WHAT THIS TASK INVOLVES:
The reply should contain only the lines from the start of the records through the line with "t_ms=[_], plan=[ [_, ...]", reproduced verbatim and without pictures.

SUPPLIED DATA:
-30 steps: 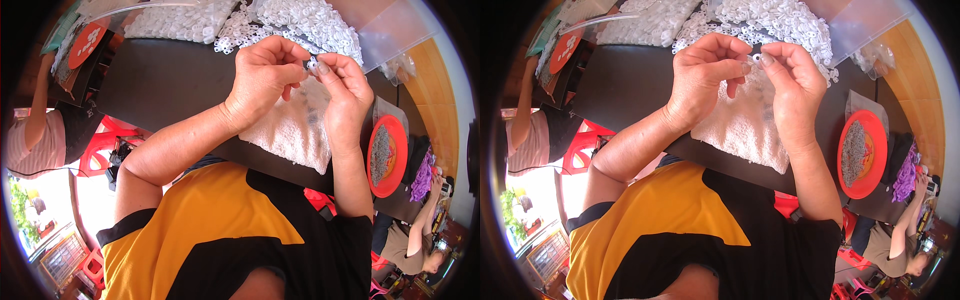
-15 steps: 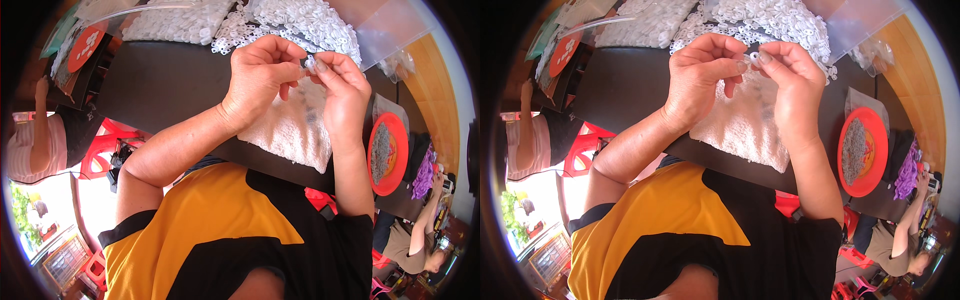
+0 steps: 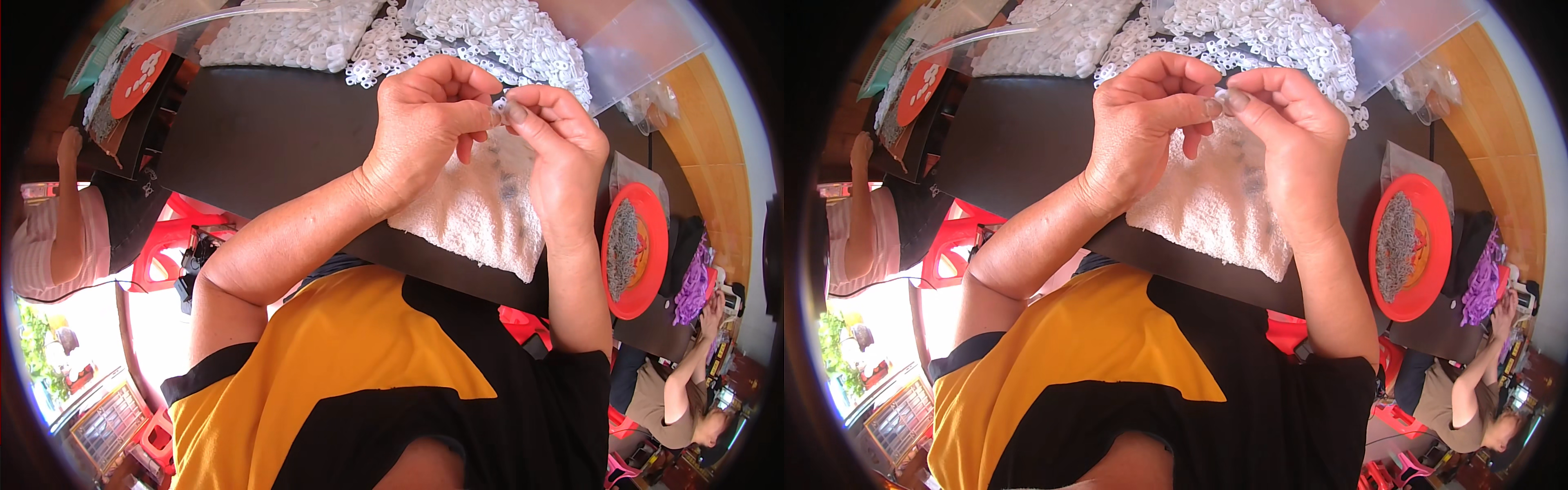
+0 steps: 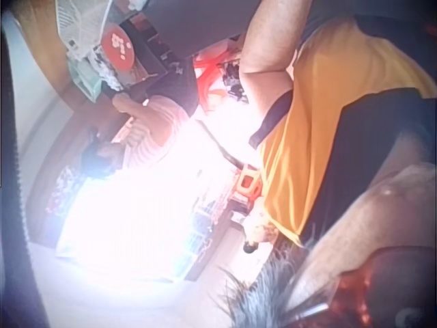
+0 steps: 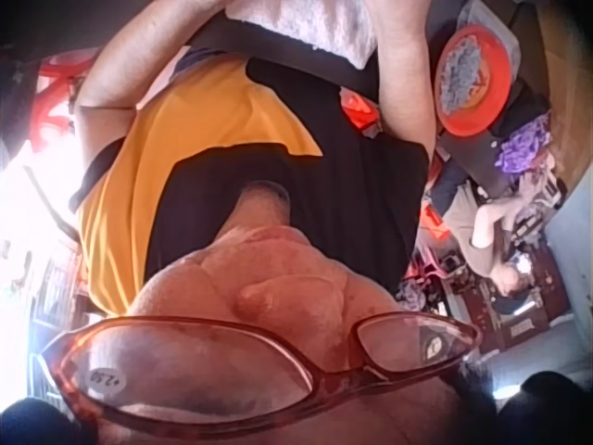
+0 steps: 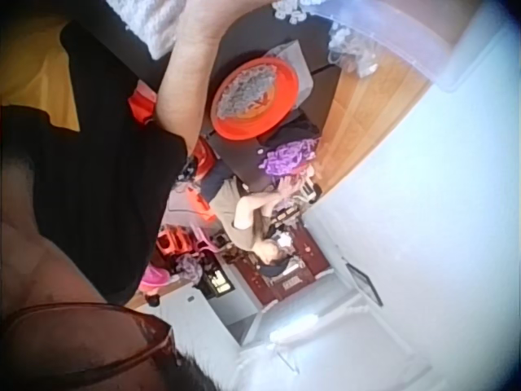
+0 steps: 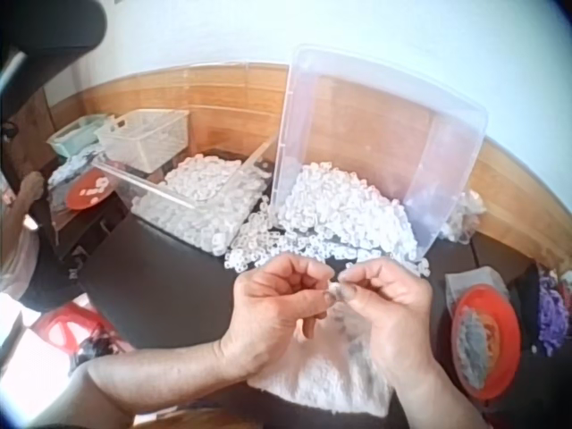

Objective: Assembling small white plastic washers or spacers using a thin metal pin or assembly tool.

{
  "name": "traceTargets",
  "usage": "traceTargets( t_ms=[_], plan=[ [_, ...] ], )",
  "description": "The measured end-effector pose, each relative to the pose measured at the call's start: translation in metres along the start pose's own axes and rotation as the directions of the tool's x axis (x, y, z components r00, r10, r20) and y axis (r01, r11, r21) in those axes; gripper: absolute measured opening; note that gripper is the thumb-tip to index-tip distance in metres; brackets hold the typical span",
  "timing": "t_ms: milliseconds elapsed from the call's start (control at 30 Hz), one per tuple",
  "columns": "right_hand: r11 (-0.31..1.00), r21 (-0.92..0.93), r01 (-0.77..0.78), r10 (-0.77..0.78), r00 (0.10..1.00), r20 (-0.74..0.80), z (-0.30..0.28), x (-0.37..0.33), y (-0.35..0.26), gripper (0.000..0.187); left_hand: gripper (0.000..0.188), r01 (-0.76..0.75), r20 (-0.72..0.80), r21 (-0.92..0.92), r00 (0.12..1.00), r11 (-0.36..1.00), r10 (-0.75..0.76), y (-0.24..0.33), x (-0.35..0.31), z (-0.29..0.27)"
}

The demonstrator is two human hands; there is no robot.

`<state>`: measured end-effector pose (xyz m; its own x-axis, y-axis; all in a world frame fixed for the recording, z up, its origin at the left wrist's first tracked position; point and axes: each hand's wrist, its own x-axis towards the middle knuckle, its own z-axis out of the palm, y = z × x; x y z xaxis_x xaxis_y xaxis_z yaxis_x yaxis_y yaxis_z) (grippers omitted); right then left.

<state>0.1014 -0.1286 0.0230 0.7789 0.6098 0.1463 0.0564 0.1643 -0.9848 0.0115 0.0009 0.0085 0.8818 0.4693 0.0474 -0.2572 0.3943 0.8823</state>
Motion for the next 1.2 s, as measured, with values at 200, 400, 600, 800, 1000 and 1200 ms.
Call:
traceTargets(
  t_ms=[200, 400, 600, 800, 1000, 1200],
  plan=[
    [0.998, -0.057, 0.018, -0.015, 0.999, 0.037, 0.0, 0.002, -0.006, 0.013, 0.018, -0.02, 0.014, 0.01, 1.0, 1.0, 0.02, 0.0, 0.001, -0.001],
    [0.993, -0.075, -0.088, 0.096, 0.99, 0.105, -0.005, 0.004, -0.012, 0.014, 0.016, -0.039, 0.016, 0.045, 0.999, 0.998, 0.039, 0.001, 0.001, -0.002],
    [0.991, -0.069, -0.116, 0.125, 0.981, 0.149, -0.011, 0.004, -0.012, 0.015, 0.023, -0.088, 0.093, 0.096, 0.993, 0.991, 0.079, 0.001, 0.0, 0.0],
    [0.986, -0.095, -0.14, 0.159, 0.958, 0.24, -0.02, 0.006, -0.023, 0.015, 0.028, -0.085, 0.203, 0.156, 0.978, 0.984, 0.052, 0.004, 0.0, -0.002],
    [0.98, -0.115, -0.161, 0.188, 0.94, 0.284, -0.025, 0.007, -0.021, 0.02, 0.028, -0.082, 0.247, 0.19, 0.968, 0.978, 0.033, 0.005, -0.001, -0.003],
    [0.981, -0.125, -0.148, 0.179, 0.94, 0.289, -0.025, 0.006, -0.022, 0.022, 0.031, -0.13, 0.277, 0.223, 0.959, 0.966, 0.065, 0.004, 0.0, -0.002]
  ],
)
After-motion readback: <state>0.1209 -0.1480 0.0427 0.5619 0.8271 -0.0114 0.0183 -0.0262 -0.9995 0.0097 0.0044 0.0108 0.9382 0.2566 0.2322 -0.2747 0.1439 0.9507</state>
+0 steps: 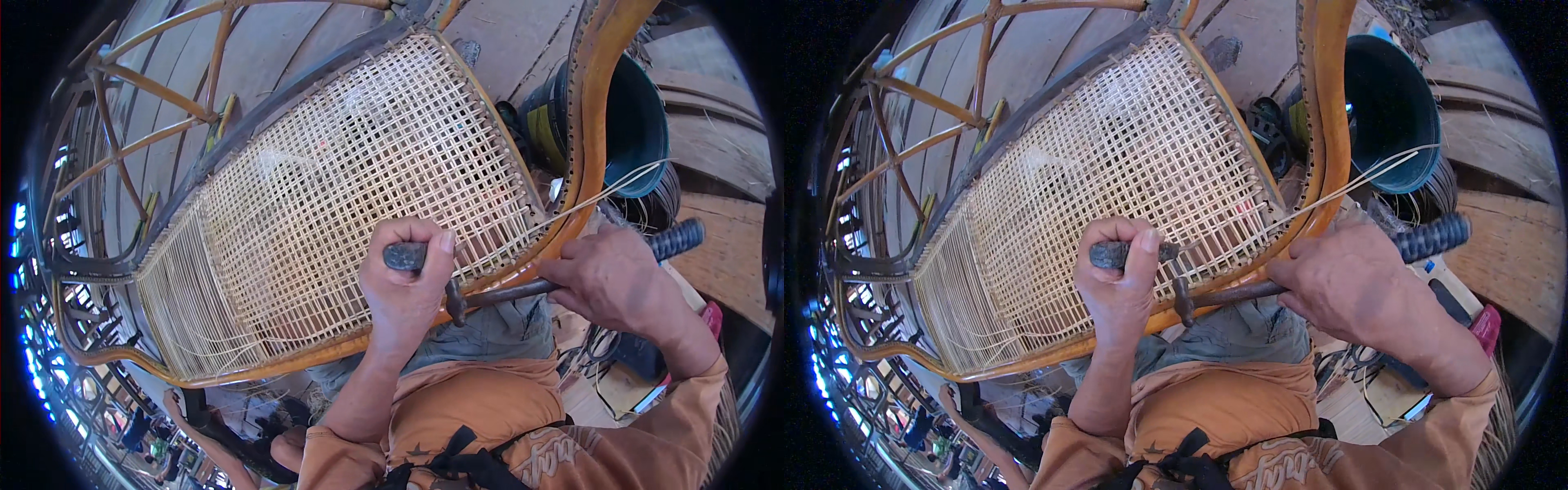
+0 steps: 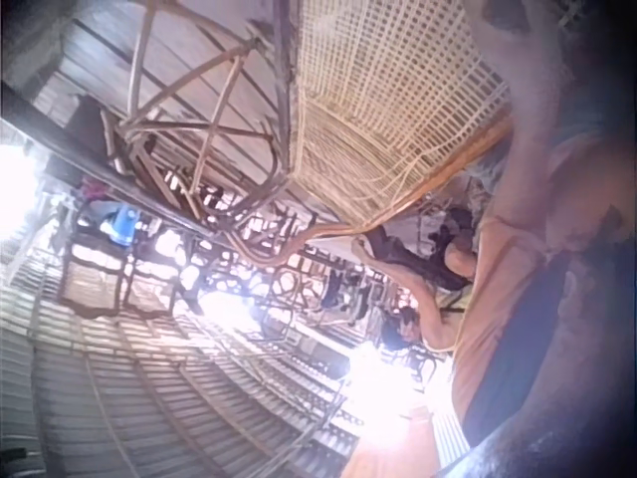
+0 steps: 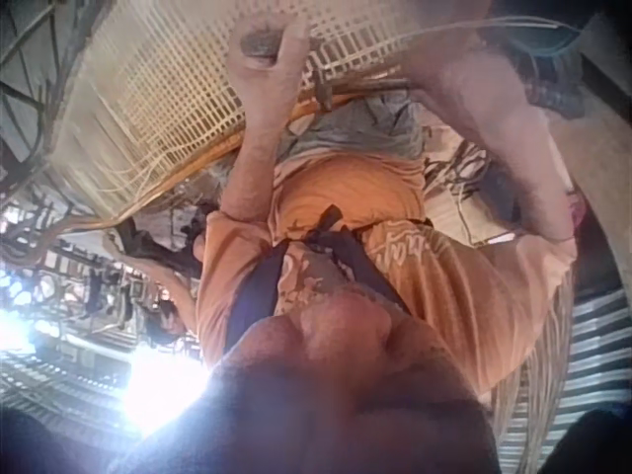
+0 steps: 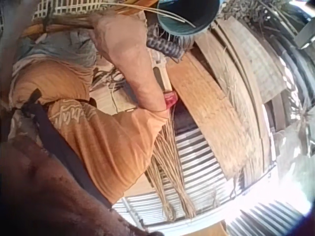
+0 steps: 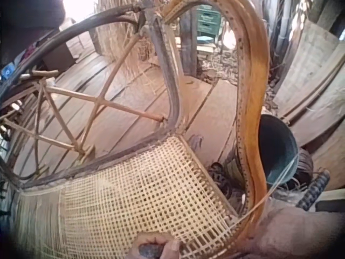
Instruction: Repairing or weaving a rattan bench using strips of material and hand tools.
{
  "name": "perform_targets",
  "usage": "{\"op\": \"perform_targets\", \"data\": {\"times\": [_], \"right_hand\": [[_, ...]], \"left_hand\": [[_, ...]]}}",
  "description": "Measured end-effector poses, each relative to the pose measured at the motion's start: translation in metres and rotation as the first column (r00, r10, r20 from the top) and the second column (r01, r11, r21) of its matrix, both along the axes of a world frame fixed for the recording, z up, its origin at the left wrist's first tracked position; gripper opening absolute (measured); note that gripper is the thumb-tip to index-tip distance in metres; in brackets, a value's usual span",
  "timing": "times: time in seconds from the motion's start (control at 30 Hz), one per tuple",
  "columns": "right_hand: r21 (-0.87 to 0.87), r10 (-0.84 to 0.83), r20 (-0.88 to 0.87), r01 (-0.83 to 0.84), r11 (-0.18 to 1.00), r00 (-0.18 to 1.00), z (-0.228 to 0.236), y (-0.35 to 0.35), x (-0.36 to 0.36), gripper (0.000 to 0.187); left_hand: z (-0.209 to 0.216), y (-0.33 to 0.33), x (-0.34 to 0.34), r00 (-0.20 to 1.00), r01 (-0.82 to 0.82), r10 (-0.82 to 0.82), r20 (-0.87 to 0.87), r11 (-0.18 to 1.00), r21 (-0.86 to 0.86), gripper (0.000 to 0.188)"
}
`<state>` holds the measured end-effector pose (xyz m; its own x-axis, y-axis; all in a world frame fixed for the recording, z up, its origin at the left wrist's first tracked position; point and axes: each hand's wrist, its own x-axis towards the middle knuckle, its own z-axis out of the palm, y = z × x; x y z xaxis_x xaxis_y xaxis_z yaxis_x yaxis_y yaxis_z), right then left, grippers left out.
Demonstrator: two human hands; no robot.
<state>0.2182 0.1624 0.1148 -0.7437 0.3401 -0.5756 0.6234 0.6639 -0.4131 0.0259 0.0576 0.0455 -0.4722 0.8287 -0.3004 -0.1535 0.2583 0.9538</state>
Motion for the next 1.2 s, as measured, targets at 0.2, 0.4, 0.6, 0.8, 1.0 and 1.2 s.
{"op": "perform_targets", "data": {"times": [0.2, 0.4, 0.6, 0.8, 1.0, 1.2], "right_hand": [[0.083, -0.021, 0.004, 0.02, 0.996, 1.0, -0.003, 0.002, 0.004, 0.022], [0.062, 0.008, 0.019, -0.009, 0.998, 1.0, 0.004, 0.007, 0.01, 0.012], [0.0, 0.121, 0.038, -0.121, 0.993, 0.992, 0.003, 0.009, 0.001, 0.019], [0.001, 0.097, 0.09, -0.098, 0.995, 0.991, 0.002, 0.014, -0.002, 0.019], [0.069, 0.009, 0.072, -0.013, 0.998, 0.997, 0.004, 0.011, 0.002, 0.019], [0.009, -0.014, 0.072, 0.013, 1.0, 0.997, 0.013, 0.007, 0.01, 0.024]], "left_hand": [[0.001, 0.0, -0.005, 0.997, -0.024, 0.024, 0.067, 1.0, -0.005, 0.014], [0.003, 0.005, -0.003, 0.995, 0.009, 0.006, 0.104, 0.99, -0.141, 0.014], [-0.002, 0.009, 0.003, 0.993, -0.004, 0.016, 0.115, 0.995, -0.102, 0.014], [-0.001, 0.009, -0.002, 0.977, 0.024, -0.004, 0.213, 0.996, -0.092, 0.014], [0.004, 0.007, -0.003, 0.984, -0.022, 0.034, 0.175, 0.997, -0.071, 0.013], [0.003, 0.014, 0.008, 0.994, 0.015, -0.006, 0.111, 0.997, -0.08, 0.014]]}}
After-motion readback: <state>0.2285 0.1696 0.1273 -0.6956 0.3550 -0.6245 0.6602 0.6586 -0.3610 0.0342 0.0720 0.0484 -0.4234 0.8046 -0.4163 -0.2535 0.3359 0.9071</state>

TASK OUTPUT:
-30 steps: 
-15 steps: 
+0 steps: 
+0 steps: 
+0 steps: 
+0 steps: 
+0 steps: 

Objective: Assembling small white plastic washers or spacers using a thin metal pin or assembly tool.

{
  "name": "traceTargets",
  "usage": "traceTargets( t_ms=[_], plan=[ [_, ...] ], )",

No additional answer is needed.